- **WORK INSTRUCTIONS**: Word for word, write out all of the data below.

- **RECORDED DATA**:
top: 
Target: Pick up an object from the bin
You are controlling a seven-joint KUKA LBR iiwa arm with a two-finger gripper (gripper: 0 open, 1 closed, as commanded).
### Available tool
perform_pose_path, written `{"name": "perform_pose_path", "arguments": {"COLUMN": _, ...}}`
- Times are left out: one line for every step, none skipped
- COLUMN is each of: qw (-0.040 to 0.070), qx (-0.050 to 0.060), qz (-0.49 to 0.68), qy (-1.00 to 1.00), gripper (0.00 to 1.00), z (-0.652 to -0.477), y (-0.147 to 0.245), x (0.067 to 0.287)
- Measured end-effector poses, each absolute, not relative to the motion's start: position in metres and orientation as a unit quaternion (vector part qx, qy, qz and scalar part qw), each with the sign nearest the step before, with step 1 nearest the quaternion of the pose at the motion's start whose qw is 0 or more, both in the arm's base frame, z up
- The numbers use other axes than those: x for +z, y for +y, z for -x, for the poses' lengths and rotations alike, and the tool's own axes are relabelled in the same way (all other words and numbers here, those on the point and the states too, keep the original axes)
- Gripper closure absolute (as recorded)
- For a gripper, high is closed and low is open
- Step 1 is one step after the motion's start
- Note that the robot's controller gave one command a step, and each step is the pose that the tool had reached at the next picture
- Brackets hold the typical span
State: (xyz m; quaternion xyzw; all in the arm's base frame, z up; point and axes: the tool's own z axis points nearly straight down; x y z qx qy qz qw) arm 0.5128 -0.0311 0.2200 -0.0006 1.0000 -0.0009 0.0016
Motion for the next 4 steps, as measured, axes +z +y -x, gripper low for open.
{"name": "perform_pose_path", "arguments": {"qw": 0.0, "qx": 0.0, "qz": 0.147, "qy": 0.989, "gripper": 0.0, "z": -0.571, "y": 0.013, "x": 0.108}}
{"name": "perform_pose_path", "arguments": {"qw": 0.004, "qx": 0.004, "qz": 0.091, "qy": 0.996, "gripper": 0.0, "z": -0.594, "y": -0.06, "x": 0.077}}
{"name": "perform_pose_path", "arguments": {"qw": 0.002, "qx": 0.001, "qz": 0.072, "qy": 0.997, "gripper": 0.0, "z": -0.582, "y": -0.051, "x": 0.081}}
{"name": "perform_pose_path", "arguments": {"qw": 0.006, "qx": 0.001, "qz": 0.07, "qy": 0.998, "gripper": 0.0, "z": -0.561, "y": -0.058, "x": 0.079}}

- **ANSWER**:
top: 
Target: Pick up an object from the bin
You are controlling a seven-joint KUKA LBR iiwa arm with a two-finger gripper (gripper: 0 open, 1 closed, as commanded).
### Available tool
perform_pose_path, written `{"name": "perform_pose_path", "arguments": {"COLUMN": _, ...}}`
- Times are left out: one line for every step, none skipped
- COLUMN is each of: qw (-0.040 to 0.070), qx (-0.050 to 0.060), qz (-0.49 to 0.68), qy (-1.00 to 1.00), gripper (0.00 to 1.00), z (-0.652 to -0.477), y (-0.147 to 0.245), x (0.067 to 0.287)
- Measured end-effector poses, each absolute, not relative to the motion's start: position in metres and orientation as a unit quaternion (vector part qx, qy, qz and scalar part qw), each with the sign nearest the step before, with step 1 nearest the quaternion of the pose at the motion's start whose qw is 0 or more, both in the arm's base frame, z up
- The numbers use other axes than those: x for +z, y for +y, z for -x, for the poses' lengths and rotations alike, and the tool's own axes are relabelled in the same way (all other words and numbers here, those on the point and the states too, keep the original axes)
- Gripper closure absolute (as recorded)
- For a gripper, high is closed and low is open
- Step 1 is one step after the motion's start
- Note that the robot's controller gave one command a step, and each step is the pose that the tool had reached at the next picture
- Brackets hold the typical span
State: (xyz m; quaternion xyzw; all in the arm's base frame, z up; point and axes: the tool's own z axis points nearly straight down; x y z qx qy qz qw) arm 0.5128 -0.0311 0.2200 -0.0006 1.0000 -0.0009 0.0016
Motion for the next 4 steps, as measured, axes +z +y -x, gripper low for open.
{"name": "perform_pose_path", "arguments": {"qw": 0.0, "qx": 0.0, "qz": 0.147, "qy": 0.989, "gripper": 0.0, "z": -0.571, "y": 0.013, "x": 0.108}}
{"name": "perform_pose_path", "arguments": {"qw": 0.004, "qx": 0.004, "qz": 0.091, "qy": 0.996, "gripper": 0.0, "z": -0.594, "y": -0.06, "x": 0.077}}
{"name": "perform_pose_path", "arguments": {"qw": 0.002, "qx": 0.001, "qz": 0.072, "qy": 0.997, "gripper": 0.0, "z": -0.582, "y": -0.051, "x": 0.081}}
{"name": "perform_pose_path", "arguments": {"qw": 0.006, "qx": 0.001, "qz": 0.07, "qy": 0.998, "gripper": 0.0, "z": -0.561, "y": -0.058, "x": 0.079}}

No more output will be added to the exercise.